**EXERCISE REQUIREMENTS:** Would you copy all lines in the data that contain the word "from"?

───── DATA SEGMENT

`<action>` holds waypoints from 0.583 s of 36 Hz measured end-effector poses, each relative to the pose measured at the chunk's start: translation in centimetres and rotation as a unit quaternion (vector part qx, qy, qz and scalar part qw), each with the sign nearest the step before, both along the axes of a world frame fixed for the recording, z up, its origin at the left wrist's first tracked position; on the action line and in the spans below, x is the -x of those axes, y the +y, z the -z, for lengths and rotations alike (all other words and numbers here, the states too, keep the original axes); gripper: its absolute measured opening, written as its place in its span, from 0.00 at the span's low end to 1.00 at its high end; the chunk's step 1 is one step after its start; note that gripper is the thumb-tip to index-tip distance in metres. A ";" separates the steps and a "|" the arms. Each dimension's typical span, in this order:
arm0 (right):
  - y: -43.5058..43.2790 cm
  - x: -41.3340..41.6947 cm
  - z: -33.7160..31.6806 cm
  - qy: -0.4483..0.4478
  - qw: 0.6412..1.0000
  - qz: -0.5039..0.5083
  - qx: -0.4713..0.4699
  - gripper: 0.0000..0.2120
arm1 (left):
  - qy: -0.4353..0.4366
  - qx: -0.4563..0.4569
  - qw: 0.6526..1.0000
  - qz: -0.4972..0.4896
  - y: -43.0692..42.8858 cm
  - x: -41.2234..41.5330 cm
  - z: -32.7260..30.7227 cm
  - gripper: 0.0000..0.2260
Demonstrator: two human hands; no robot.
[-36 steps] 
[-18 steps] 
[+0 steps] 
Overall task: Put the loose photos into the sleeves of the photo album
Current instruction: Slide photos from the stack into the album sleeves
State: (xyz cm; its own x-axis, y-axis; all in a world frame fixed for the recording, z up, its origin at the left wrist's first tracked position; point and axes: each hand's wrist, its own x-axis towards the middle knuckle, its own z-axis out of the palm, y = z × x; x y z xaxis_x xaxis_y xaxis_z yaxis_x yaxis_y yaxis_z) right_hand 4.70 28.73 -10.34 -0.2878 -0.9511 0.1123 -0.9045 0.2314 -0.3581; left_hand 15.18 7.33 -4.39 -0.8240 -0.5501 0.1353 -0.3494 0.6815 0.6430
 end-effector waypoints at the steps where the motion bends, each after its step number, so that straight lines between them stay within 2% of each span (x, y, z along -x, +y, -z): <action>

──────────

**FINISHED TASK:**
`<action>` holds waypoints from 0.583 s of 36 Hz measured end-effector poses, each relative to the pose measured at the chunk's start: translation in centimetres and rotation as a unit quaternion (vector part qx, qy, qz and scalar part qw), each with the sign nearest the step before, both along the axes of a world frame fixed for the recording, z up, its origin at the left wrist's first tracked position; on the action line and in the spans below, x is the -x of those axes, y the +y, z the -z, for lengths and rotations alike (all other words and numbers here, the states too, keep the original axes); gripper: its absolute measured opening, written as its place in its span, from 0.00 at the span's low end to 1.00 at its high end; the chunk's step 1 is one step after its start; note that gripper is the thumb-tip to index-tip distance in metres. A ";" separates the steps and a "|" the arms. Each dimension's typical span, in this order:
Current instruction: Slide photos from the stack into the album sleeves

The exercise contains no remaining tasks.